Silvio Berlusconi’s conservatives blocked parliamentary activity in Rome on Wednesday in protest to the supreme court’s decision to rule later this month on the former premier’s complicity in tax fraud at his media holding. Berlusconi’s lawyers hadn’t expected a ruling until later this year.
Although the septuagenarian Berlusconi will likely escape a prison sentence because of his age, he could be banned from public office for up to five years.
Lawmakers from Berlusconi’s Il Popolo della Libertà, who formed a coalition with Prime Minister Enrico Letta’s social democrats earlier this year after neither party secured a majority in parliamentary elections, accused the judges of bias.
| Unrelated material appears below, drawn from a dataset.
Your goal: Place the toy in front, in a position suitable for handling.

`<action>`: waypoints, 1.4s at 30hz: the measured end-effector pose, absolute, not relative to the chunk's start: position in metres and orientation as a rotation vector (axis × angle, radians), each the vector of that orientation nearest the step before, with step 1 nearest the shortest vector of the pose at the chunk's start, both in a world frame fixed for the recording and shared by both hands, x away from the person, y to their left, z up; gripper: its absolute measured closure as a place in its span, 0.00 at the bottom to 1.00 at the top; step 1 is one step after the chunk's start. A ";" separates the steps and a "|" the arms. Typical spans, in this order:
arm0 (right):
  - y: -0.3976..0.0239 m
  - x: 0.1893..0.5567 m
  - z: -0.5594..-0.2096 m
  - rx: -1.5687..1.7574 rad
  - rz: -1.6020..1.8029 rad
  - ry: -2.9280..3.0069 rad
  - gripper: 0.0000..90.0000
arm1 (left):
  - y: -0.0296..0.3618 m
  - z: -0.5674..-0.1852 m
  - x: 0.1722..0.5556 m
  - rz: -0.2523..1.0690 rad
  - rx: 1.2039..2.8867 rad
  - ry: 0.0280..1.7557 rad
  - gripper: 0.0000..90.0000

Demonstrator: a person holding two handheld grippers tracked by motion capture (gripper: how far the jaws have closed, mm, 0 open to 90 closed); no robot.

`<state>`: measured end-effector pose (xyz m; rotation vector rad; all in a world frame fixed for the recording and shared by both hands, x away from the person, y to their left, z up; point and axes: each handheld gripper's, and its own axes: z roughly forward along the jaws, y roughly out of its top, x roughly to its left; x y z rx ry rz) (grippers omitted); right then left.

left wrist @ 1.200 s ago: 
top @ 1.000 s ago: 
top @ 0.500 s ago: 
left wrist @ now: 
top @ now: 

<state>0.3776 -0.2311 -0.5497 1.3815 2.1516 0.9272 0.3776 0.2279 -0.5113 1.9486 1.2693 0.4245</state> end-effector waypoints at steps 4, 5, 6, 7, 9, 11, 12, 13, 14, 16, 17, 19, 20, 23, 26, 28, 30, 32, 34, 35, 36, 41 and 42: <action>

One threatened to blow up the coalition altogether if the left, which denounced the suspension of legislative activities as “irresponsible and unacceptable,” wouldn’t comply.
Letta’s Democratic Party has little choice but to give in, writes La Repubblica‘s Kay Wallace. While “its members cannot be seen to be supporting their old enemy against the court,” if they refuse the right’s demand, “the government of which they are a part will almost certainly fall.”
Attempting to ensure the conservatives’ loyalty, Letta once again promised to repeal a hated housing tax in a television interview. Berlusconi pledged its repeal during the campaign but the government hasn’t yet come up with the necessary €8 billion in savings to offset such a measure.
While former prime minister Mario Monti, who introduced the housing levy, managed to keep Italy’s deficit under the European Union’s 3 percent limit, borrowing in the first three quarters of this year was equivalent to 7.3 percent of economic output. Letta and his economy minister, former central bank official Fabrizio Saccomanni, have both vowed that they will meet this year’s 2.9 percent deficit target, however, which seems nigh impossible if the housing tax is abolished.
Italy’s economy, the third largest in the eurozone, contracted 2.4 percent through last year when unemployment rose to over 11 percent. Its public debt, equivalent to nearly 130 percent of gross domestic product, is among the highest in the developed world.
On Tuesday, the Standard and Poor’s rating agency further downgraded Italy’s creditworthiness which now hovers only a couple of notches above “junk” level.